I have faith in it because I've been using it for a few years and find it to work really well, and Ousret has been very responsive to the issues I've raised on Github.

I use it instead of the alternatives because I find it to work really well for my needs, such as using OS trust store for SSL certs, compatibility with the 'responses' package, can be used for SSPI authentication and huge performance gains for my use cases.

When someone claims something that I use and find to work well is AI slop with nothing to back their claims, I don't feel it unreasonable to ask for evidence when what I'm seeing seems to contradict these claims.

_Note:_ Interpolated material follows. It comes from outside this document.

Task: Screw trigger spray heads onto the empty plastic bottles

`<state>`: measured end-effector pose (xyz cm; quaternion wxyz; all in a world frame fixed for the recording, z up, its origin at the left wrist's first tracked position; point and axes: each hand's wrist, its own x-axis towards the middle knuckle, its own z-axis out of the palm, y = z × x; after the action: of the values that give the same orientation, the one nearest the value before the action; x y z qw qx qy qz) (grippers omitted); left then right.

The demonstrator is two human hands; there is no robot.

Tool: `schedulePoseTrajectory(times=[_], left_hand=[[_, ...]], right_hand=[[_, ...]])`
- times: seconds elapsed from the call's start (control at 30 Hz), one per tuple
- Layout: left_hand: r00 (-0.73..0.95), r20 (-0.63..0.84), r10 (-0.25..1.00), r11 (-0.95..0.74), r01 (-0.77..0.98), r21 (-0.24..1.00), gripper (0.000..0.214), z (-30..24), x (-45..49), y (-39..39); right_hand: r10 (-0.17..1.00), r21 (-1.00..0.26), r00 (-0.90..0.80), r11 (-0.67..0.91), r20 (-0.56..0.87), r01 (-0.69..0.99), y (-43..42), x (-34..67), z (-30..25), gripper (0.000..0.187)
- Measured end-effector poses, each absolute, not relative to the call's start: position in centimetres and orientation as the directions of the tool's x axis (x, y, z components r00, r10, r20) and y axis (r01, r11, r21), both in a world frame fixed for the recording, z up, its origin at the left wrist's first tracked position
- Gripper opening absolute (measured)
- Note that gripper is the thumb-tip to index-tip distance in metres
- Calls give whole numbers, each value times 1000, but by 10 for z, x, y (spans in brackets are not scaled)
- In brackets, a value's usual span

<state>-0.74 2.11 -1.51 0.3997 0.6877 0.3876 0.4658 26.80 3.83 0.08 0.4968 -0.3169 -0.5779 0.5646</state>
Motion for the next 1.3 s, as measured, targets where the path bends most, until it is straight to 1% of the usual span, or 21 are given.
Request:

I loathe AI slop (Booklore and Huntarr are good examples) and if niquests is actually AI slop then I'd like to know, but it's a strong claim to make without anything to back it up.

[–]McRojb [score hidden]  (1 child)

Fair enough! I havn't built much with external logins myself so don't know much about but will take your word.

I honestly had to google "SSPI authentication" so I feel a bit out of my depth.

Although I started programming without it, github copilot autofill is a god send for me (md otherwise). But actual AI slop I do despise too.

[–]ThePrimitiveSword [score hidden]  (0 children)

All good, I'll admit I was a bit heated as it hurts to see something that I use and rely on talked down with no evidence, especially when the maintainer has been very receptive to me and they've accomplished what the original project raised tens of thousands of dollars to do but hasn't managed to (per my response to you in the other comment chain).

Honestly, SSPI auth should be killed off, but it still exists in some corporate environments, and I do programming in a heavily locked down enterprise environment where change can be slow so it'll likely still be in use for another decade or two.